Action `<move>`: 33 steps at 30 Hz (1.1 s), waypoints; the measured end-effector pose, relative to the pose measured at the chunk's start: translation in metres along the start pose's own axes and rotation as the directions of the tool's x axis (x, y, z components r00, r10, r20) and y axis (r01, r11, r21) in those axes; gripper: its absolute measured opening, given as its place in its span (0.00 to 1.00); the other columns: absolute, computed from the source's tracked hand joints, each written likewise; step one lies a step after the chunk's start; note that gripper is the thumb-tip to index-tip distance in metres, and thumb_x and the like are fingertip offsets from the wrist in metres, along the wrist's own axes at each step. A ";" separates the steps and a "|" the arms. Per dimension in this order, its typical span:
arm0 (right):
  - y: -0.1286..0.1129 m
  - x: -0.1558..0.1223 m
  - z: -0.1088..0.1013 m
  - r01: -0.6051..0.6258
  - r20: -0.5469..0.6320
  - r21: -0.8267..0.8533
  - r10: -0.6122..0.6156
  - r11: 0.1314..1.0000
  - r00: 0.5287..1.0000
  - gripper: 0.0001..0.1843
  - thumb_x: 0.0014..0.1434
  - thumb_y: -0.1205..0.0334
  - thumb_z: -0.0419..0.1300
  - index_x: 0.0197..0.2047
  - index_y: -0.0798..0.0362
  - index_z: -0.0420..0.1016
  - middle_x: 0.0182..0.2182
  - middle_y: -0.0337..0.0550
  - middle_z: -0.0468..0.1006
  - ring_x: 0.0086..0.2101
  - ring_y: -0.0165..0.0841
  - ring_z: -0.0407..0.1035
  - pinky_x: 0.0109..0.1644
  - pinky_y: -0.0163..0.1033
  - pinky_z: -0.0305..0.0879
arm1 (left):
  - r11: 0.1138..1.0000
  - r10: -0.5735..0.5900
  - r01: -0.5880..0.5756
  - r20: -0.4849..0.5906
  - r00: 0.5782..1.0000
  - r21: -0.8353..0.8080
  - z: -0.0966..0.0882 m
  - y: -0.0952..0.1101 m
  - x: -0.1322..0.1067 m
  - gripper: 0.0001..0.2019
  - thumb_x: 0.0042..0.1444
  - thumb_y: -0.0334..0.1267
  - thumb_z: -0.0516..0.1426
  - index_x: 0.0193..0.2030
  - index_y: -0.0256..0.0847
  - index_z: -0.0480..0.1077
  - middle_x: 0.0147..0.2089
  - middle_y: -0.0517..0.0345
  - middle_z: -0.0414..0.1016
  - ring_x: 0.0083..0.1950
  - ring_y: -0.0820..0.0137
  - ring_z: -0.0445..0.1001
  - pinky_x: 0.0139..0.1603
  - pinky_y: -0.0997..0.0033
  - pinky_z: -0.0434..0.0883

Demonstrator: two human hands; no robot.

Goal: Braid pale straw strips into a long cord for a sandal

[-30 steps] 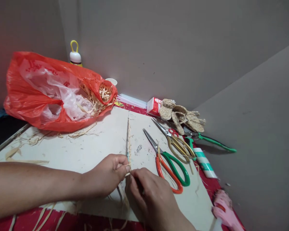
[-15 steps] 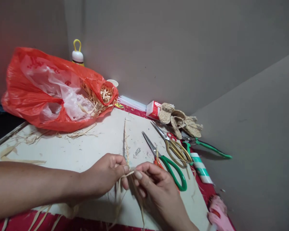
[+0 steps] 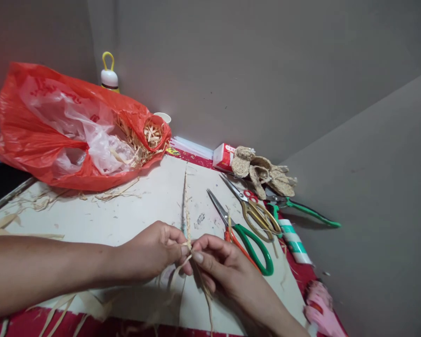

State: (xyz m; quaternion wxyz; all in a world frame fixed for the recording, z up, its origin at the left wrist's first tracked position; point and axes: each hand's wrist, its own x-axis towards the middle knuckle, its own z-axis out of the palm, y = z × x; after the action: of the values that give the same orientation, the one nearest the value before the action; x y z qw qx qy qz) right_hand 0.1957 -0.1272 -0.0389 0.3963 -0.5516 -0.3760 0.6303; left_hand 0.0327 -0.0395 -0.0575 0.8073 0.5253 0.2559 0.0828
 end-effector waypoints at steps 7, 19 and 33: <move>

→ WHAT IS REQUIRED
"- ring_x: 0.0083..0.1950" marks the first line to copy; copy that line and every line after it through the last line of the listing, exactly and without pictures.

→ RESPONSE BOX
  - ring_x: 0.0083..0.1950
  - ring_y: -0.0820..0.0137
  - ring_z: -0.0445..0.1001
  - pinky_x: 0.0139..0.1603
  - pinky_y: -0.0997..0.0033
  - pinky_z: -0.0434..0.0883

Demonstrator: two human hands; no robot.

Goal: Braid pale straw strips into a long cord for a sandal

[-30 steps] 
[-15 steps] 
[+0 steps] 

State: (xyz m; quaternion wxyz; all in a world frame fixed for the recording, z up, its origin at the left wrist's first tracked position; point and axes: each hand's wrist, its own x-axis towards the middle knuckle, its own z-axis out of the palm, y = z × x; after the action: of the values that give the same orientation, the one nearest the value before the action; x y z qw qx qy qz) right_hand 0.1957 -0.1272 -0.0389 0.3963 -0.5516 -0.3760 0.6303; left_hand 0.0327 -0.0395 -0.0575 0.8073 0.5253 0.2559 0.0828
 end-effector waypoints at steps 7, 19 and 33: <move>

The full output has already been given.